Supreme Court Finds Patent Damages Recoverable on Some Foreign Sales

Legal Alert

On Friday (June 22, 2018), the U.S. Supreme Court ruled that a patent owner can recover lost profits resulting from the infringing export of components of a patented product assembled and sold in another country. The decision in WesternGeco LLC v. Ion Geophysical Corp., No. 16-1011 (S. Ct. June 22, 2018) (7-2), reversed the Federal Circuit’s earlier ruling that such damages were not recoverable due to the presumption that U.S. patent law has no effect in other countries.

This decision strengthens the hand of patent owners, particularly with regard to domestic companies competing abroad, by allowing recovery of the full value of foreign lost sales resulting from a domestic company exporting from the United States components of an infringing article assembled outside the United States.

The Supreme Court’s Decision

Federal statutes are presumed to apply only within the United States, according to the so-called presumption against extraterritoriality. In WesternGeco, the alleged infringer, Ion, argued that it could not be liable under U.S. patent law for sales of products made abroad using components made in the U.S. Such liability, according to Ion, would effectively apply the patent statutes outside the U.S. and violate the presumption against extraterritoriality. At the court of appeals level, the Federal Circuit agreed with Ion and reversed the $93.5 million award of lost profits from a 2012 jury verdict against Ion.

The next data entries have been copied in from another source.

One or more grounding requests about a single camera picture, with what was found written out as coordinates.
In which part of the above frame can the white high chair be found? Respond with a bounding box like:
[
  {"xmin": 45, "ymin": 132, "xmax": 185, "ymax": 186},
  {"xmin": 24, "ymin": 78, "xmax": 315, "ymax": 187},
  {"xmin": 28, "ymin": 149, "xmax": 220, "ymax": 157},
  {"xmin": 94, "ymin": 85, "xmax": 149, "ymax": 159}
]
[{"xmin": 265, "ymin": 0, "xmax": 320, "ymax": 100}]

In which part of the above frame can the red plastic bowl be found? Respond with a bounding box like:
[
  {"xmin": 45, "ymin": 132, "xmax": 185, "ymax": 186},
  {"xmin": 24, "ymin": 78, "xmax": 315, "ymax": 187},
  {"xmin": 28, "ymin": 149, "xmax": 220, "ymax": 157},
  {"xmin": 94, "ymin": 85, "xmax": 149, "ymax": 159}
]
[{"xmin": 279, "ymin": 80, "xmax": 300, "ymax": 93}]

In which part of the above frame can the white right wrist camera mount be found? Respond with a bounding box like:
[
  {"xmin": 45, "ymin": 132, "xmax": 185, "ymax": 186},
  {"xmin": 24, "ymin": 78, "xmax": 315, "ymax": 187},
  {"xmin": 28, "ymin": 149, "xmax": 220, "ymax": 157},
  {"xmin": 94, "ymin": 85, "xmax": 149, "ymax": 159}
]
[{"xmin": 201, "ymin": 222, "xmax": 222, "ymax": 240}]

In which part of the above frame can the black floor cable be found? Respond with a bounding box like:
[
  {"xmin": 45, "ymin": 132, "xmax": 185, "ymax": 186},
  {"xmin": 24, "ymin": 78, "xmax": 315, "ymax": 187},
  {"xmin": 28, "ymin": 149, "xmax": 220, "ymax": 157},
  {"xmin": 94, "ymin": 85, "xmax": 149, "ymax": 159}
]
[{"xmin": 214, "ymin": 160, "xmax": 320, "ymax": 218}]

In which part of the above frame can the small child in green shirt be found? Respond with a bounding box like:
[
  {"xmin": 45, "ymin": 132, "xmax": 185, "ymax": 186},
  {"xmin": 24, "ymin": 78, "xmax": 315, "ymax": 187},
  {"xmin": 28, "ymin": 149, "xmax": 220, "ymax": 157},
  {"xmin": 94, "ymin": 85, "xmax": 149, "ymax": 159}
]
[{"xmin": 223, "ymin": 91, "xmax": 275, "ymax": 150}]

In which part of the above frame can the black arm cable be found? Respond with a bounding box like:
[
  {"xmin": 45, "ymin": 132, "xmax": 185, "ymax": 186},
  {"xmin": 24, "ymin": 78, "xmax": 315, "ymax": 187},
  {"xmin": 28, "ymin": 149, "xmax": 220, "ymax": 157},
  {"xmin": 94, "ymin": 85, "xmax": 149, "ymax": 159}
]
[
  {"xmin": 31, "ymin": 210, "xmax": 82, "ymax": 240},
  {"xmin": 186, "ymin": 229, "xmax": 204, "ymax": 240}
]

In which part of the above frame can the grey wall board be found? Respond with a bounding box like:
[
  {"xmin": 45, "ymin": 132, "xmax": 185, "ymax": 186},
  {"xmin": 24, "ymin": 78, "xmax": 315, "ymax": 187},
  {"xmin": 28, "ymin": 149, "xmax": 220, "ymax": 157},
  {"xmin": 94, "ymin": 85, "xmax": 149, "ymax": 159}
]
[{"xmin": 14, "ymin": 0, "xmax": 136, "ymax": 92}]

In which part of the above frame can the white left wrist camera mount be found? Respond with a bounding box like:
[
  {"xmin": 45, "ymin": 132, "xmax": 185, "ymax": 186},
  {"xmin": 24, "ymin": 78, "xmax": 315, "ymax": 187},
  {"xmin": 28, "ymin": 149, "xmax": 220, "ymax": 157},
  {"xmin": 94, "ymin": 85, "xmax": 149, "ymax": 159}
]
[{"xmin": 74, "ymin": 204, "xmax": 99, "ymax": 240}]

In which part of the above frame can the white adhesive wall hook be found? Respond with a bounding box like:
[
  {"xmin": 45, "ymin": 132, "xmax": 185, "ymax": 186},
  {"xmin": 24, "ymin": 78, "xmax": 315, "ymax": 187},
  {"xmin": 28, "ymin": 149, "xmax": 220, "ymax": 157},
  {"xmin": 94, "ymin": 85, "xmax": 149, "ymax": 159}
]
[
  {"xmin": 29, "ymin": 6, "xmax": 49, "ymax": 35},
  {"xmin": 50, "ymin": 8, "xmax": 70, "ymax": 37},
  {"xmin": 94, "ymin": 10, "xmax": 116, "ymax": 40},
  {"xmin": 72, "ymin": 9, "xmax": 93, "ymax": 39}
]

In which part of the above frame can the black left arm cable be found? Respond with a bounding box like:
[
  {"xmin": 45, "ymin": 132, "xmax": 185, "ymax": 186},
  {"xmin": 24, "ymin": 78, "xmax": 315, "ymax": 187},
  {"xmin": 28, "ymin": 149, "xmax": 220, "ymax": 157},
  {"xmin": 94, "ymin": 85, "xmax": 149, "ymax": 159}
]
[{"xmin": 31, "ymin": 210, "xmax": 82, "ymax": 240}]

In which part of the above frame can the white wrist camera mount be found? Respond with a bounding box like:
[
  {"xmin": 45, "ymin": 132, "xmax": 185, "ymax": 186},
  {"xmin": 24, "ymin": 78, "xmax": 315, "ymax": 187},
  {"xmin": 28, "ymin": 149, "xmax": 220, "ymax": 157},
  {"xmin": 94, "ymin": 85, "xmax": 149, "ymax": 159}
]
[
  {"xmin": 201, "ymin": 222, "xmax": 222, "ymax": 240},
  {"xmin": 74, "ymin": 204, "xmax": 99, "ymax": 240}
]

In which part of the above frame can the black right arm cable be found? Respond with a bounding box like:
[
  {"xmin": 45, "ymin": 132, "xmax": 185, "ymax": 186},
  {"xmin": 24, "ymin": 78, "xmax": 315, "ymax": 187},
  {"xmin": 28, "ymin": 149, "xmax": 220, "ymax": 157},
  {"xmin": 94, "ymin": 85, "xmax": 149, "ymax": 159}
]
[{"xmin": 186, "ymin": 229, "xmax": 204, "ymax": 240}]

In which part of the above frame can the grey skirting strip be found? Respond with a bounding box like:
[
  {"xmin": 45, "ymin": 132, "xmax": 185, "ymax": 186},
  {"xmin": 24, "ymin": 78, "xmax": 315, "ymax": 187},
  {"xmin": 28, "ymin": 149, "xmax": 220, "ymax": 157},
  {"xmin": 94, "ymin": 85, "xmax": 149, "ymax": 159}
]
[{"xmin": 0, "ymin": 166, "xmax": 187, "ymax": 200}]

In reversing the Federal Circuit and reinstating the lost profits damages award, the Supreme Court held that the infringing act under Section 271(f)(2) of the patent laws occurred in the United States, and therefore it was not an extraterritorial application of the law to award damages—from foreign sales—that directly resulted from the infringing act within the United States. Specifically, Section 271(f)(2) makes it an act of infringement to supply components adapted for use in the invention, intending that such components will be combined outside of the United States in a manner that would infringe if such combination occurred within the United States. 35 U.S.C. § 271(f)(2). Because Ion committed that act in the United States (supplying components with the intent that the components would be combined abroad in an infringing manner), the presumption against extraterritoriality did not apply. Slip op. at 5-8.

Key Implications

This decision benefits patent owners who face foreign competition that relies upon key components manufactured in the United States. In particular this decision impacts domestic suppliers of components that will be assembled abroad. Even though the finished foreign product never exists in the United States, and even though there is no foreign patent to prevent the sale or use of the product in that country, such suppliers can be liable for infringing a U.S. patent that reads on the foreign product.